Kamal provided it. “Became a terrorist. Or a patriot. The line between them is sometimes thin.” Kamal walked back across the room, gesturing as he did to the kitchen. “You were going to make me a cup of tea, remember?”

Laila set the kettle on her stove and came back to the sitting room. “He’s changed, you know. He’s more French than the French are now. What happened to us, our parents, Palestine-all that just seems to have faded away like it was a part of a life he lived in another incarnation. He’s like everyone else. The car. The house. The cleaning woman on Thursdays. His work. His wife. A happily married man, no?”

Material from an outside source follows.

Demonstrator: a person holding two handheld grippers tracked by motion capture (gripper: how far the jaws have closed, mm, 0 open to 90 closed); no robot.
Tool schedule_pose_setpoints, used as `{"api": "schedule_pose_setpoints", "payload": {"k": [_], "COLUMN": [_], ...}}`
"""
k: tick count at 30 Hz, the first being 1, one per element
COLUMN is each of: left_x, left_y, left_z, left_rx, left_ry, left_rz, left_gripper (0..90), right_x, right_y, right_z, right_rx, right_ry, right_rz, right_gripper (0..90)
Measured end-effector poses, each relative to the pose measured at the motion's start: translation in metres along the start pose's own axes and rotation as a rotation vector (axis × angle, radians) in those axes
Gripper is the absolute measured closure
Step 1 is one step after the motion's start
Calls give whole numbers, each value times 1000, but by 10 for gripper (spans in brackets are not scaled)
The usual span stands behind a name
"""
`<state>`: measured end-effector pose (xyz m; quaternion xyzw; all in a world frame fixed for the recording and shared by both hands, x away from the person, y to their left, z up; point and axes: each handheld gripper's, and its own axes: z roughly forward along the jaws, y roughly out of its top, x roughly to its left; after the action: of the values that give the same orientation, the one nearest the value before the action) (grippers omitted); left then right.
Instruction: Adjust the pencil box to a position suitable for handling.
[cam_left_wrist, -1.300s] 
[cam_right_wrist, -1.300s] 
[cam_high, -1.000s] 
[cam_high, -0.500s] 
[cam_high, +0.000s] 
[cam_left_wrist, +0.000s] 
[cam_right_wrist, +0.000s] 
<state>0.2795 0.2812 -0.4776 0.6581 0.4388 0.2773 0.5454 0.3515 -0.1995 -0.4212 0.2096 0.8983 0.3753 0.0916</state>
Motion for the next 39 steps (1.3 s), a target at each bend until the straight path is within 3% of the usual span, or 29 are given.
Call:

“We’re not going to ask him to give up all that, Laila,” Kamal’s voice was calm, almost serene. “But he’s not like everyone else. Not for us at least.”

His words sent a tremor of apprehension through Laila, confirming what she had suspected from the moment Kamal had mentioned their elder brother.

“It’s about his work-what you’re after?”

Kamal nodded.

The kettle whistled. Laila rose. She walked to the alcove, her steps paced off in the slowed rhythm of someone whose mind is lost in thought. So that’s what it is, she told herself. After all the years, after all the rumors, the angry late-night discussions, they were going to do it now.

She set the cups on the table beside Kamal’s chair, the noonday sun highlighting as she did the rich rolls of auburn hair cascading down to her shoulders. She shivered inadvertently as the enormity of what her brother contemplated overwhelmed her.

“How in God’s name will we ever get him to help us?” she asked.

Outside, the harsh bleat of an ambulance rushing toward the clinic across the street pierced the noonday quiet.

* * *

Laila Dajani’s face lit up at the sight of the familiar figure advancing toward her through the crowded waiting room of the Marseilles airport.

Her brother Whalid still walked with his splay-footed gait. John Wayne, she had always thought, ambling away from his horse in an old Western.

As he drew closer, something else struck Laila about her elder brother.

My God, she thought, he’s put on weight!

“Frangoise feeds you well,” she laughed.

Selfconsciously her brother drew in his stomach. “You’re right,” he said.

Smiling broadly, Whalid led Laila out of the airport to his Renault 16

parked in the airport’s reserved parking area, opposite the arrival lounge.

He owed that privilege to a yellow-and-green sticker in one corner of his windshield. It was a security pass to the Nuclear Research Center at Cadarache, the heart of France’s atomic-energy program and, above all, the developmental work on the Super-Phenix, the breeder reactor which France counted on to replace the world’s first generation of nuclear reactors.

Whalid Dajani was an expert on the bizarre behavior patterns of one of the most precious and dangerous elements on earth, plutonium. His doctorate thesis for the University of California’s Department of Nuclear Engineering, “A Revised Projection of Neutron Release Across the Plutonium Isotope Spectrum,” had been published in the March 1970 Bulletin of the American Society of Mechanical Engineers and stamped him as one of the most brilliant young physicists of his generation. A paper he had delivered on the same subject at a Paris forum in November 1973 had prompted the French to offer him a key position in the Phenix program.